Das Glasperlenspiel | 7 – 114
Hermann Hesse
Glasparels zijn een soort grit, dat gebruikt wordt om roest en andere vervuiling onder hoge druk weg te spuiten. Geen idee of deze technologie ook in de jaren dertig al zo heette.
Al zou het aardig zijn als de titel van deze roman, Das Glasperlenspiel, ineens een dubbele betekenis heeft; en dus niet per se van doen heeft met glazen parels en een heel ingewikkeld spel.

Het eerste dat me opviel aan het lezen van deze roman is het bedaarde tempo. Hesse heeft veel woorden nodig, om dan niet per se veel te zeggen.
Zo bevat het eerste hoofdstuk een inleiding in dat glasparelspel, zonder dat daarvan ooit duidelijk wordt wat de regels precies zijn. Behalve dan dat het spel wortelt in de muziek, waarbij die glasparels ooit gebruikt zijn als de notatie voor noten. Alleen gingen toen ook wiskundigen zich er mee bemoeien, wat alles een stuk abstracter maakte; waarop uiteindelijk ook die parels niet direct meer nodig waren.
Het tweede en derde hoofdstuk gaan over de leerjaren van een Josef Knecht — die later een zeer eminent speler van het glasparelspel zou worden, maar tot nu toe meer geïnteresseerd is in muziek.

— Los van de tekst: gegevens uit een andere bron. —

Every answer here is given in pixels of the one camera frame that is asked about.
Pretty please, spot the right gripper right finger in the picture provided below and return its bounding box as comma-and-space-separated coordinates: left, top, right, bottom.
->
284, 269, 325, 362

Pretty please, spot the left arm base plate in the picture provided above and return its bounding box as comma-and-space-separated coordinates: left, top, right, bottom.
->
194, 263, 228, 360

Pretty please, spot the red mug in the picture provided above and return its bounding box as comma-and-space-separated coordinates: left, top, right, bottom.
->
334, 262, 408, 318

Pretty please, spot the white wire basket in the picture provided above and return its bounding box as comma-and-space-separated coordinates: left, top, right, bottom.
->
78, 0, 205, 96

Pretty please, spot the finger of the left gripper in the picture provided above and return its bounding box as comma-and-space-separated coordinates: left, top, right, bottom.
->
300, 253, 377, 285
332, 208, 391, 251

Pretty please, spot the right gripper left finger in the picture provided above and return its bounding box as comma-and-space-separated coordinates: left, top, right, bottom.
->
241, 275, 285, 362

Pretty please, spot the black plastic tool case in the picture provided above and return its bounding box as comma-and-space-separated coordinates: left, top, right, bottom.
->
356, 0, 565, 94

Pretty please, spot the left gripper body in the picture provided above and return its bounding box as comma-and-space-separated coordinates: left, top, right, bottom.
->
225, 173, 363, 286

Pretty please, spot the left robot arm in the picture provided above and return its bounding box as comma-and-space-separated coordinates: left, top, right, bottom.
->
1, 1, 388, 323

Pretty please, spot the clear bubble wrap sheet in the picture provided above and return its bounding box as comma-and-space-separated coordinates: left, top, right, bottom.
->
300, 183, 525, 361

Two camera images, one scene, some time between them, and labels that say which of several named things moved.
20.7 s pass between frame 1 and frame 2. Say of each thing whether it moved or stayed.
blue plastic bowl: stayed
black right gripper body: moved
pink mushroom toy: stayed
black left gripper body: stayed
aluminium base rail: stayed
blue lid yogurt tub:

Hesse schetste daarbij een ascetisch leven, in kloosterachtige omgevingen, waarbij anderen van zeer grote betekenis waren voor Knecht. In hoofdstuk twee is dat de oude muziekmeester die het talent bij de jongen ontdekt. In het derde hoofdstuk is dat zijn tegenpool op het instituut, een jongen met wie hij zelfs publiek discussieert over de grote waarde van het zo vergeestelijkte leven geïsoleerd in het internaat. Knecht verdedigt dat dan.
Enfin. Heel boeiend was het allemaal nog niet. Hesse lukt het nog niet om me zo te vertragen dat ik al zijn woorden lezen wil.